Intrinsic mechanical properties of the extracellular matrix affect the behavior of pre-osteoblastic MC3T3-E1 cells

Mechanical cues present in the ECM have been hypothesized to provide instructive signals that dictate cell behavior. We probed this hypothesis in osteoblastic cells by culturing MC3T3-E1 cells on the surface of type I collagen-modified hydrogels with tunable mechanical properties and assessed their proliferation, migration, and differentiation. On gels functionalized with a low type I collagen density, MC3T3-E1 cells cultured on polystyrene proliferated twice as fast as those cultured on the softest substrate. Quantitative time-lapse video microscopic analysis revealed random motility speeds were significantly retarded on the softest substrate (0.25 ± 0.01 μm/min), in contrast to maximum speeds on polystyrene substrates (0.42 ± 0.04 μm/min).
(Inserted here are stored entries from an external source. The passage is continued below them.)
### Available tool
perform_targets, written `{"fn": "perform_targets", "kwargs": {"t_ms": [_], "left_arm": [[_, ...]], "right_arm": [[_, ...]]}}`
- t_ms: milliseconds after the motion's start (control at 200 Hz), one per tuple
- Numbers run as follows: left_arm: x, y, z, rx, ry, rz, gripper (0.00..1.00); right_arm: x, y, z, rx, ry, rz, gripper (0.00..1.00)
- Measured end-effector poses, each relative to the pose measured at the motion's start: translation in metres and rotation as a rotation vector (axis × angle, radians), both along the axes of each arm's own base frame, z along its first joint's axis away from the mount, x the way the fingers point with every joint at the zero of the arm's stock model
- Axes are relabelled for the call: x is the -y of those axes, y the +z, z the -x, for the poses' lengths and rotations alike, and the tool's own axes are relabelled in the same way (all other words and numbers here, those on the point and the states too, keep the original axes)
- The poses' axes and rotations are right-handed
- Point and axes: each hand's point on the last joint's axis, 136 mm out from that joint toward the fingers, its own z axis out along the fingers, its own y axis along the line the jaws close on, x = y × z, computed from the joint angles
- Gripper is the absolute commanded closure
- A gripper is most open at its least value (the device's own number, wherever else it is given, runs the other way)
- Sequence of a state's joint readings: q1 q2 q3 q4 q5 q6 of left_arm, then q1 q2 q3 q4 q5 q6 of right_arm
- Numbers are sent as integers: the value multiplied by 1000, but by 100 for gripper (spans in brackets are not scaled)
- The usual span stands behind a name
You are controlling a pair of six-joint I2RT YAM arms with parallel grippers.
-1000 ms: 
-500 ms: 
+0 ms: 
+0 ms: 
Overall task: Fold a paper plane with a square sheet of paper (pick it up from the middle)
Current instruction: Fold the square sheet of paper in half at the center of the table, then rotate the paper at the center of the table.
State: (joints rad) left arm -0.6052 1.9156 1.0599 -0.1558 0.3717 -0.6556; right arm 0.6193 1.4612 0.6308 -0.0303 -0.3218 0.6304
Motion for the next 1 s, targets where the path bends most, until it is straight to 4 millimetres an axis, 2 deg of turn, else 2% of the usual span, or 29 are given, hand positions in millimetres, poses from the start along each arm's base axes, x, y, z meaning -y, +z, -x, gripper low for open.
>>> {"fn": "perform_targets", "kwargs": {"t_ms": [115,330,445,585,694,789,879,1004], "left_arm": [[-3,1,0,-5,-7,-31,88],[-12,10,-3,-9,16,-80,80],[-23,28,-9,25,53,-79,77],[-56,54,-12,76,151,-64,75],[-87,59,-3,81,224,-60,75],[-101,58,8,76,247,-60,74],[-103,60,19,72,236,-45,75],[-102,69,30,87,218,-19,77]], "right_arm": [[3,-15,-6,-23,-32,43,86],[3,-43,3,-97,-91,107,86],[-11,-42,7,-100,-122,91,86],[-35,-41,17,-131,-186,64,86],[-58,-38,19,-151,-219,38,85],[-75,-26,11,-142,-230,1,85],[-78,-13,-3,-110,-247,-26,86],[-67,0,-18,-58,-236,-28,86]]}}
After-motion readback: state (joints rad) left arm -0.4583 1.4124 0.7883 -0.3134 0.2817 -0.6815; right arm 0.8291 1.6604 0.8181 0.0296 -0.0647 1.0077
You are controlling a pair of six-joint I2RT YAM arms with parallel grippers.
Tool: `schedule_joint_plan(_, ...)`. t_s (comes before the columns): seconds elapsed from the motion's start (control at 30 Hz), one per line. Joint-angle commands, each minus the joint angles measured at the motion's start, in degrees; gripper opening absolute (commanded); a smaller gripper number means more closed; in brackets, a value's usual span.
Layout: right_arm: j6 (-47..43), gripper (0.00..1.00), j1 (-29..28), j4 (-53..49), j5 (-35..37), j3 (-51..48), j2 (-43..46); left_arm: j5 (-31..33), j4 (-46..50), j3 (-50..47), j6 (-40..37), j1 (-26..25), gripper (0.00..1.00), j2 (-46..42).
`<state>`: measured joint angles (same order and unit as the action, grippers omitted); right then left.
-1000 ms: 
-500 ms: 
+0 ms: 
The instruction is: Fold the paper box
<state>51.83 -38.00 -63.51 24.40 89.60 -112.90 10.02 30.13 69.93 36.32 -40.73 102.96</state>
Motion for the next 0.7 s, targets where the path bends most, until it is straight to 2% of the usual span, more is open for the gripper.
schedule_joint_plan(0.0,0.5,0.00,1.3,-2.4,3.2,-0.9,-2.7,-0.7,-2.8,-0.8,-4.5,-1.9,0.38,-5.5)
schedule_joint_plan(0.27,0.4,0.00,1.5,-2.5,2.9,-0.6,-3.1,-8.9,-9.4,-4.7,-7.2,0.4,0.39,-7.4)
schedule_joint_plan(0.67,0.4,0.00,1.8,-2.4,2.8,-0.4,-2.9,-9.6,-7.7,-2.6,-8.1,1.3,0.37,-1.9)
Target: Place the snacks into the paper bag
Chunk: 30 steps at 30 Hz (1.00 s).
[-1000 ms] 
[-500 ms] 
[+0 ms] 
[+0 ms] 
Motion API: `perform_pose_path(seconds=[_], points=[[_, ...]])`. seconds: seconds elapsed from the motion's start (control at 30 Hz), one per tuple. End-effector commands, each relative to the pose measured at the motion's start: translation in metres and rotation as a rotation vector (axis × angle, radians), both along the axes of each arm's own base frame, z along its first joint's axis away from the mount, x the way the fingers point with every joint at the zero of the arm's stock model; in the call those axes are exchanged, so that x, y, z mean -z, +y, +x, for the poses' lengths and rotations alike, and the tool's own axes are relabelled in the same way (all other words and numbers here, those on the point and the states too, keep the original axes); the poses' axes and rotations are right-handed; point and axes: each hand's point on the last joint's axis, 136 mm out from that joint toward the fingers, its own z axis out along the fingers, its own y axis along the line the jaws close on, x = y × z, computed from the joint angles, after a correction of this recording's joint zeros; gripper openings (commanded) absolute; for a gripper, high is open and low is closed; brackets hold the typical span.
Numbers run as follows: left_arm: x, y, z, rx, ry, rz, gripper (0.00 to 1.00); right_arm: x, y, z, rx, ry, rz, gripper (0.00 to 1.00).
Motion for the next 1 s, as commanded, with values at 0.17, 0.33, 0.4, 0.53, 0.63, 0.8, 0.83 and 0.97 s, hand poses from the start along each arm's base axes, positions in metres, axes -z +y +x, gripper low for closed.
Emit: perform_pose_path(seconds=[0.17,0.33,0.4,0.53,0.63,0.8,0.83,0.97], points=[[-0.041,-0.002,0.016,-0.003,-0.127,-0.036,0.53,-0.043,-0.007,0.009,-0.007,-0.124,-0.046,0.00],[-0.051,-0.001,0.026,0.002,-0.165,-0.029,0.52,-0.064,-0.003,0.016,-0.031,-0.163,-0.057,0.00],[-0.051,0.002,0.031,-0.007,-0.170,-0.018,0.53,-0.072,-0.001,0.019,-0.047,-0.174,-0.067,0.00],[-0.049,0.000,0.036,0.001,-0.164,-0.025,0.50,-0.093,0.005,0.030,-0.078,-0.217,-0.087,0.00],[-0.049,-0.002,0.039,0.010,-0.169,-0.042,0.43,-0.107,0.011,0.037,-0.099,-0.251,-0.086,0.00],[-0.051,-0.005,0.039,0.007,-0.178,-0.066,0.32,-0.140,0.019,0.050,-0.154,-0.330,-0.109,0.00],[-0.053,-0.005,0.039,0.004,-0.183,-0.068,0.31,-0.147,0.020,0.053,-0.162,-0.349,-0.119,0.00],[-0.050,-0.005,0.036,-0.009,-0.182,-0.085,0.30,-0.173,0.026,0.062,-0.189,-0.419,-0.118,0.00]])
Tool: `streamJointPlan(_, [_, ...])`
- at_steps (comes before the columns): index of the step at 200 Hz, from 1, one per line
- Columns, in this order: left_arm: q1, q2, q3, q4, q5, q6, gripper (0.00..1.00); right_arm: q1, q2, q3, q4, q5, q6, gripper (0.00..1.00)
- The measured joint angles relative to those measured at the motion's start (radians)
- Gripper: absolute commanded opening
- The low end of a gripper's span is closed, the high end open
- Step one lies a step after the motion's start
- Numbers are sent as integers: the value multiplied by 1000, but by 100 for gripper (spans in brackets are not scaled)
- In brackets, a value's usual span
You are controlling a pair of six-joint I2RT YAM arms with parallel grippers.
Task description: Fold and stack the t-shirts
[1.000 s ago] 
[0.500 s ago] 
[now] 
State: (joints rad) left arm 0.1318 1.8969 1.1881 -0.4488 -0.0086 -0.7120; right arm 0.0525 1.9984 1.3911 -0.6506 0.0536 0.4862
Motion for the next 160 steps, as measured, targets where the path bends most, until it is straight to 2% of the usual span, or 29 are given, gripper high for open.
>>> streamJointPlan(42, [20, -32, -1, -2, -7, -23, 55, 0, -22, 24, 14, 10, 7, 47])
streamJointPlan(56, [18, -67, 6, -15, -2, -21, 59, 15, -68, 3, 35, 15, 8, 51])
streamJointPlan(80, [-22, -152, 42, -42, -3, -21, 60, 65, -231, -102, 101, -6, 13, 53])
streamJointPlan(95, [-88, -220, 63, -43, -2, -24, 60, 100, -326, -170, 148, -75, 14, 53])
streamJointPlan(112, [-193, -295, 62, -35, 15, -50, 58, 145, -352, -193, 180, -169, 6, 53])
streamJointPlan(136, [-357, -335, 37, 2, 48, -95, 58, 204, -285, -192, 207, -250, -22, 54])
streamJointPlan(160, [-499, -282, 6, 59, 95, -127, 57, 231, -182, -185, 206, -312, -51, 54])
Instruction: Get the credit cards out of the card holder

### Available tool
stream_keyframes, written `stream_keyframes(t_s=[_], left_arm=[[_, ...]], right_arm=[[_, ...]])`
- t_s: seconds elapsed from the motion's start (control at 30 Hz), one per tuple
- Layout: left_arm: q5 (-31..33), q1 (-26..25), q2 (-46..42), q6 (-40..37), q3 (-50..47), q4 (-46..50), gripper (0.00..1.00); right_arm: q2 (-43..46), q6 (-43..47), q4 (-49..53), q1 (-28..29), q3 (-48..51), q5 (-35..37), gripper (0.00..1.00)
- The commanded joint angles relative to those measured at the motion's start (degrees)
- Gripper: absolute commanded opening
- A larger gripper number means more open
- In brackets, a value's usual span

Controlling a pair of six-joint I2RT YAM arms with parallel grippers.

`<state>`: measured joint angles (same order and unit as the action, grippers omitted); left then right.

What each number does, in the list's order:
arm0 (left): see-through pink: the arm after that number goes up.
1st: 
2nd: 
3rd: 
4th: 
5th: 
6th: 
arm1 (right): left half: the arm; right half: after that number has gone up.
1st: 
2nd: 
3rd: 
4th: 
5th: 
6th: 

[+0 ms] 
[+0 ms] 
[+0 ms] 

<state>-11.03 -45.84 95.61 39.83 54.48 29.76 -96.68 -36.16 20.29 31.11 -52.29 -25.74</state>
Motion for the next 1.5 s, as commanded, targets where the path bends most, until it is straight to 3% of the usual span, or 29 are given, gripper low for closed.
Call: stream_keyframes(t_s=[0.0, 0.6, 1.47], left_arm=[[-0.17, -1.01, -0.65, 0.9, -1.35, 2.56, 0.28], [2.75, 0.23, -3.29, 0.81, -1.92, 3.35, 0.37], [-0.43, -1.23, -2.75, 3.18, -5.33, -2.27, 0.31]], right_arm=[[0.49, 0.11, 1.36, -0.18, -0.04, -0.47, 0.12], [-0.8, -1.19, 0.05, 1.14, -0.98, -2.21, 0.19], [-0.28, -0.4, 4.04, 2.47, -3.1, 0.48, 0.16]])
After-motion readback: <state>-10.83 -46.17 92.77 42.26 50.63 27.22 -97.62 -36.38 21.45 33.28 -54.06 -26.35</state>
On gels functionalized with a high type I collagen density, migration speed exhibited a biphasic dependence on ECM compliance, with maximum speeds (0.34 ± 0.02 μm/min) observed on gels of intermediate stiffness, whereas minimum speeds (0.24 ± 0.03 μm/min) occurred on both the softest and most rigid (i.e., polystyrene) substrates. Immature focal contacts and a poorly organized actin cytoskeleton were observed in cells cultured on the softest substrates, whereas those on more rigid substrates assembled mature focal adhesions and robust actin stress fibers. In parallel, focal adhesion kinase (FAK) activity (assessed by detecting pY397-FAK) was influenced by compliance, with maximal activity occurring in cells cultured on polystyrene. Finally, mineral deposition by the MC3T3-E1 cells was also affected by ECM compliance, leading to the conclusion that altering ECM mechanical properties may influence a variety of MC3T3-E1 cell functions, and perhaps ultimately, their differentiated phenotype.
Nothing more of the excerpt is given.